Azure SQL vs Cosmos DB: The Partition Key Decision

The wrong database choice usually announces itself late: not during schema design, but when one tenant, customer, region, or workflow becomes hot enough to make every clean abstraction look expensive.

Situation

Teams often frame Azure SQL versus Cosmos DB as a database-model decision: relational tables against JSON documents, joins against denormalization, SQL transactions against globally distributed NoSQL. That framing is useful, but incomplete.

The harder question is operational. Azure SQL asks you to model consistency, indexing, and query shape around a relational engine. Cosmos DB asks you to model distribution first. The partition key is not a tuning knob in Cosmos DB. It is the boundary that determines where data lives, how requests are routed, how throughput is consumed, and which transactions are cheap.

That difference matters because modern applications rarely fail evenly. A SaaS control plane might have thousands of quiet tenants and three enormous ones. A commerce system might have normal catalog traffic until one product launch concentrates writes. A telemetry platform might look horizontally scalable until every device in one fleet reports at the same minute.

The database choice is not “SQL or NoSQL.” It is whether your dominant operational invariant is relational integrity or distributed access locality.

The Problem

Azure SQL lets teams postpone some physical-design decisions. You can normalize first, add indexes later, tune queries, introduce read replicas, split hot tables, or shard after the access patterns prove themselves. Those moves are not free, but the engine gives you a strong relational baseline: constraints, joins, transactions, secondary indexes, and mature query planning.

Cosmos DB moves the critical design decision earlier. A poor partition key can create hot partitions, expensive cross-partition queries, awkward transactions, and data models that cannot evolve without migration. A good partition key aligns with the request path: one logical operation touches one partition, consumes predictable request units, and avoids coordination.

The trap is that the application model often suggests the wrong key. tenantId feels natural for SaaS. userId feels natural for personalization. orderId feels natural for commerce. Each can be right, but only if it matches the workload’s heat distribution and transaction boundary.

If the system needs relational integrity across many entities, Azure SQL absorbs that complexity better. If the system needs low-latency, high-scale access to independently partitionable records, Cosmos DB can be simpler operationally. The question is: which boundary will hurt more when the system is under load — relational coordination or partition imbalance?

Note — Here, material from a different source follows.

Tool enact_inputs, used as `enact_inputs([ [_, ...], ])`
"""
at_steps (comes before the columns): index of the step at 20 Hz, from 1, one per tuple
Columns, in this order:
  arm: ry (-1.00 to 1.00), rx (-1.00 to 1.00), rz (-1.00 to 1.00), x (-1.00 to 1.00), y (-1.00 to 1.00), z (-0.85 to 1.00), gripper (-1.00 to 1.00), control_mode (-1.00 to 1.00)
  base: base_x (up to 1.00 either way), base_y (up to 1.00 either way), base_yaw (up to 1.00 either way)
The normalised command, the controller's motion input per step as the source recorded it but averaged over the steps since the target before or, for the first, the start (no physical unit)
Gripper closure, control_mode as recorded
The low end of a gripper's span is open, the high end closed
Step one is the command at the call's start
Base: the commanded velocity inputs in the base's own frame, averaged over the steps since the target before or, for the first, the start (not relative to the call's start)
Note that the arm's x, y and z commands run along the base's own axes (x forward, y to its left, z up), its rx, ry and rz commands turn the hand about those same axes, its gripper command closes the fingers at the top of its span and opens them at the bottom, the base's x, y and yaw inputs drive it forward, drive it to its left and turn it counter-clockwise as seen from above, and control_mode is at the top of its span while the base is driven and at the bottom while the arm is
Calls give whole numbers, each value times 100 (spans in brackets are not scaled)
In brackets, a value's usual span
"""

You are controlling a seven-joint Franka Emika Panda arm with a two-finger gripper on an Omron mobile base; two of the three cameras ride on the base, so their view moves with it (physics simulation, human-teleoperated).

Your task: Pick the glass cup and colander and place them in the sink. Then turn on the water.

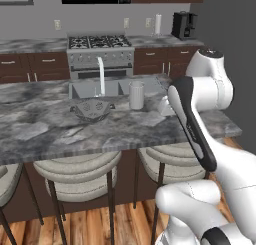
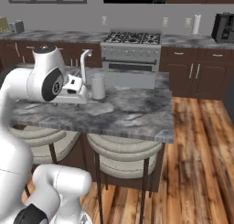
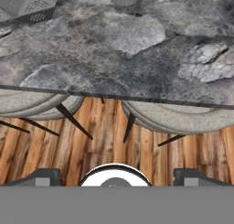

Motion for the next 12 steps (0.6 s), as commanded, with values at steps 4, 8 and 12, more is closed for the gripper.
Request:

Partition Around the Operational Invariant

A practical architecture starts by naming the unit of contention. That unit is not always the entity name in the domain model. It is the smallest boundary inside which the system needs fast reads, fast writes, and strong correctness.

flowchart TD
    A[Workload shape — read and write paths] --> B[Correctness boundary — what must commit together]
    A --> C[Heat boundary — where traffic concentrates]
    B --> D{Primary invariant}
    C --> D
    D -->|relational integrity| E[Azure SQL — constraints joins transactions]
    D -->|access locality| F[Cosmos DB — partition key document model]
    F --> G[Choose key — high cardinality even heat]
    F --> H[Model requests — single partition first]
    E --> I[Model schema — normalized core indexed paths]
    E --> J[Scale plan — replicas pools sharding later]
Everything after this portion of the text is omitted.